Além dos produtos frescos, o desenvolvimento da cozinha “Baja Med” (a cozinha de fusão de Tijuana e outras regiões da Baja California) teve influência da Culinary Art School de Tijuana, onde muitos chefs do movimento são forjados. “Quando começamos, em uma garagem há 15 anos, não podíamos imaginar a revolução que essa escola traria”, dizem os fundadores, Javier González e Ana Laura Martínez. Hoje eles têm mais de 300 alunos — muitos do lado norte da fronteira — e seu segundo centro educacional está a caminho.

Com semelhante vizinho culinário, San Diego não podia deixar de se render às suas raízes mexicanas. Em sua cozinha, o milho, a pimenta e o feijão também têm papel central. Para a chef mexicana Flor Franco e sua parceira, a chef norte-americana Torrey Stepp, a fronteira é basicamente uma ilusão. O tempero de Veracruz de Franco se funde com os sabores culinários de Stepp nas cozinhas do Franco on 5th. Stepp resume sem rodeios o lugar como “mulheres fortes na cozinha, representando séculos de tradição culinária”. Este restaurante, galeria e ateliê de Bankers Hill defende a essência mexicana de San Diego com seu altar do Dia dos Mortos ou sua pousada anual.

UM MAR DE CERVEJA

Até dez anos atrás, as cervejas com sobrenome asteca rei­navam em todos os balcões de San Diego e Tijuana. Para acabar com o tédio de escolher entre claras e escuras, os amantes do suco de cevada se pu­seram a trabalhar, e hoje San Diego possui mais de 150 cervejarias artesanais.

Horchata Golden Stout e Abuelita’s Chocolate Stout são algumas das criações da Border X Brewing, a primeira cervejaria 100% latina da cidade. Os irmãos Favela passaram quatro anos concentrando o México em copos de meio litro no coração do Bairro Logan. 

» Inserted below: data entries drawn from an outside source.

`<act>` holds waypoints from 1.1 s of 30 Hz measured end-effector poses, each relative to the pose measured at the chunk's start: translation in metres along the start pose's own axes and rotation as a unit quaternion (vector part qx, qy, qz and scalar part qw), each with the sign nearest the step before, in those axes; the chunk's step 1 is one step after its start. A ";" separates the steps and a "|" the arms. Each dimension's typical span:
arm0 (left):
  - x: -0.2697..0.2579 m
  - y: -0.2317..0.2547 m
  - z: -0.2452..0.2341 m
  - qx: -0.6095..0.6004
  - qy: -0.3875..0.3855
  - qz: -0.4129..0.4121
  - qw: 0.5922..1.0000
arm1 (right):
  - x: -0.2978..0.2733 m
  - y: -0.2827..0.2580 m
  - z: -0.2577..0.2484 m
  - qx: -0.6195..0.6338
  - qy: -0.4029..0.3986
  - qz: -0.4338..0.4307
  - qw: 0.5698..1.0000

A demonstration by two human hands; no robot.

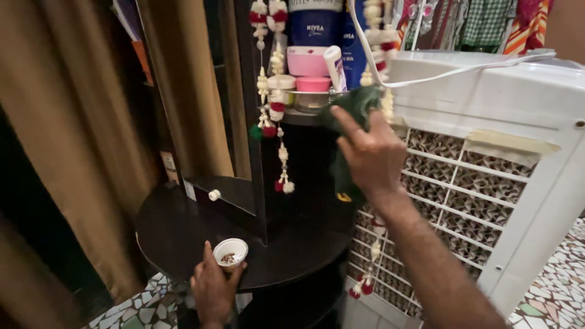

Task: The person wipes the surfaces of a dark corner shelf unit using a green cloth. They move a small white cup aside to reach the top shelf, then continue wiping the sides and lower shelves.

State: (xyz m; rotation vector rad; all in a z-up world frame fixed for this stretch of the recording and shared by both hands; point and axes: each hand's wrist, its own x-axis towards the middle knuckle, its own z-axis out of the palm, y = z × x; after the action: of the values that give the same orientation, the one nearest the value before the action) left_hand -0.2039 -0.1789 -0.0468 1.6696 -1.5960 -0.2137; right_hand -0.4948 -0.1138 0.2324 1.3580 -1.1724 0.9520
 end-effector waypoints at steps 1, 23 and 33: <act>-0.001 -0.002 0.001 0.005 -0.002 0.002 1.000 | 0.000 0.009 0.000 -0.005 0.006 0.007 1.000; 0.013 -0.019 0.026 0.050 -0.056 -0.040 0.996 | 0.023 0.068 -0.002 -0.003 -0.206 0.016 0.978; 0.015 -0.018 0.025 0.066 -0.060 -0.037 0.995 | 0.005 0.062 -0.003 0.009 -0.173 0.015 0.985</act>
State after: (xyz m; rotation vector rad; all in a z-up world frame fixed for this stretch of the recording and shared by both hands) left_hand -0.2030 -0.2048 -0.0689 1.8483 -1.6690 -0.2545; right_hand -0.5541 -0.1091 0.2501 1.5664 -1.4496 0.7661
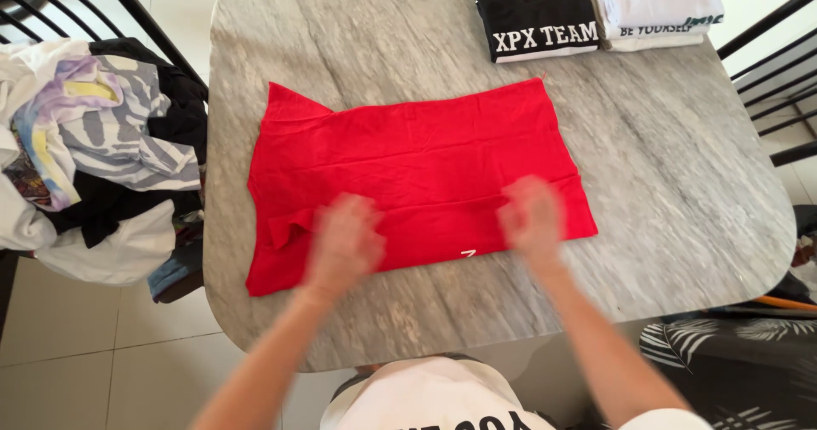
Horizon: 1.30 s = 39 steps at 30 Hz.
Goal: Fold various shirts on a dining table.
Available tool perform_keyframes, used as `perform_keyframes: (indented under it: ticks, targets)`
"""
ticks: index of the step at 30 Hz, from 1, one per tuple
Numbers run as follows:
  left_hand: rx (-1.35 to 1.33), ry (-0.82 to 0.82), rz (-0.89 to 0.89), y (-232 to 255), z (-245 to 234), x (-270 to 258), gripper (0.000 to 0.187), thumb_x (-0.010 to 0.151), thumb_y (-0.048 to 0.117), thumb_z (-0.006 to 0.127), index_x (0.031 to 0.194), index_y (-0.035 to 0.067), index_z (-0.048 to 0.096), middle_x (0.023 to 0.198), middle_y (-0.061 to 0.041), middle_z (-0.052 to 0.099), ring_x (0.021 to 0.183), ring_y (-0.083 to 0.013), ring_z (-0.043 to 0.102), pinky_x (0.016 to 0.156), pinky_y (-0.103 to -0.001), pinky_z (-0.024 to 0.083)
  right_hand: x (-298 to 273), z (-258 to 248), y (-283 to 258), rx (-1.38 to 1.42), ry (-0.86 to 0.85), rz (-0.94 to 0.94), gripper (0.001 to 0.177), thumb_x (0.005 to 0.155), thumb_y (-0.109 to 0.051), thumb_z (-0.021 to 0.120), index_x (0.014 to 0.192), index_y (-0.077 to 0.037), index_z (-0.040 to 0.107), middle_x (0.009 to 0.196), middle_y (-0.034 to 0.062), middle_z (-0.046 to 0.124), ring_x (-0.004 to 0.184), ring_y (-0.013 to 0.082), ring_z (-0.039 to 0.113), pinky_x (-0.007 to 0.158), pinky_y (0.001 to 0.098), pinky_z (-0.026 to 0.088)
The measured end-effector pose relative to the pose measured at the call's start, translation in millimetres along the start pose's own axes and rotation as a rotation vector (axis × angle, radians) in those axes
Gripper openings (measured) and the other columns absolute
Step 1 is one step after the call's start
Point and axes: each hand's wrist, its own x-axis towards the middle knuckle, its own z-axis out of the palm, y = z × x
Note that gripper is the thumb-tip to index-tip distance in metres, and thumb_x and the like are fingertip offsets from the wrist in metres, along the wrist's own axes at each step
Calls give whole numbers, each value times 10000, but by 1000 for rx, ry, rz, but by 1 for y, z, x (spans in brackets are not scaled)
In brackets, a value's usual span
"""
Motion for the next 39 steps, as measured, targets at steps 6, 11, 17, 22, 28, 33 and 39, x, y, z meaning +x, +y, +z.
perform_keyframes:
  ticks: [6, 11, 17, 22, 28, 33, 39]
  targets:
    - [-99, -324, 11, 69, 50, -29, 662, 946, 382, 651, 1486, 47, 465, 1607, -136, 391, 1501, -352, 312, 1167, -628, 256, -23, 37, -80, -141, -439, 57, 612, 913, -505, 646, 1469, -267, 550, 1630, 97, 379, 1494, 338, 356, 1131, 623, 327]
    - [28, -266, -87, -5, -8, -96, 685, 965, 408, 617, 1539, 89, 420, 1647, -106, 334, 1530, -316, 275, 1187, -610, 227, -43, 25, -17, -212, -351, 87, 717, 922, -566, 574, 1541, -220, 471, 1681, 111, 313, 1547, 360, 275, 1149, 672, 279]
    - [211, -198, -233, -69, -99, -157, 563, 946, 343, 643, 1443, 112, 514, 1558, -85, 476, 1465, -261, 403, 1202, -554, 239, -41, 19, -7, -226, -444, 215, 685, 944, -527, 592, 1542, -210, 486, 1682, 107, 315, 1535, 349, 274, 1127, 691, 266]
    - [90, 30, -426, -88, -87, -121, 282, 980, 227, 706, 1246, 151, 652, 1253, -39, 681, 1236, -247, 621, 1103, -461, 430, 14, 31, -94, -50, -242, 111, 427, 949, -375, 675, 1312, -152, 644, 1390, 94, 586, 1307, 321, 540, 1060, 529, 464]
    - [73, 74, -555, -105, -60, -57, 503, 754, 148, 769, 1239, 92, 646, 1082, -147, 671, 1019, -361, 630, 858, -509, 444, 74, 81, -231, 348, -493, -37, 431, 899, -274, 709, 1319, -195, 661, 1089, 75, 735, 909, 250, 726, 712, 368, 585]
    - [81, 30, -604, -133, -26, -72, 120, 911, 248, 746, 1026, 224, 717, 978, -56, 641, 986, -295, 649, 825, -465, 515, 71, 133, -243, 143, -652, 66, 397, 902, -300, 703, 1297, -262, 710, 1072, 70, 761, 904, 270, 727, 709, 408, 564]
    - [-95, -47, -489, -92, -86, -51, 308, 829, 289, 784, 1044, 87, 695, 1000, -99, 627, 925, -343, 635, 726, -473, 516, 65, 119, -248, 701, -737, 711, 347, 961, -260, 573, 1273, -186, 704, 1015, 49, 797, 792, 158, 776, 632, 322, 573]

A SouthNorte Beer Co. é, como o próprio nome sugere, outro dos projetos com um pé de cada lado. Apesar de ser uma cervejaria sandieguense, abriu sua primeira sala de degustação no Telefónica Gastro Park, em Tijuana. Sua cerveja em colaboração com o chef Javier Plascencia, eminência da Baja Med, é uma deliciosa prova de que, juntos, sul e norte são mais gostosos.

Se San Diego aprendeu a cozinhar observando Tijuana, a cidade da Baja California deve ao vizinho do norte ser a maior região produtora de cerveja artesanal do México. Os irmãos Carlos e Juan Macklis conciliam, há seis anos, seus empregos como engenheiros, do lado norte-americano, com a produção de cerveja, em sua Tijuana natal. Sua microcervejaria, a Norte Brewing, “começou como um hobby, fazendo cerveja em casa”, lembra Carlos. Há dois anos e meio, abriram a Norte Tap Room no centro de Tijuana, onde se pode desfrutar de uma imensa variedade de cervejas tipo ale,especialidade da casa.

Para terminar com um bom gostinho na boca, o Nórtico Bar, o “esconderijo” (speakeasy)do Chef Ruffo Ibarra, é a escolha. Por esse bar passaram os mixologistas mais renomados de ambos os lados da fronteira, exemplo perfeito de que bem misturada, a fraternidade fronteiriça se serve melhor.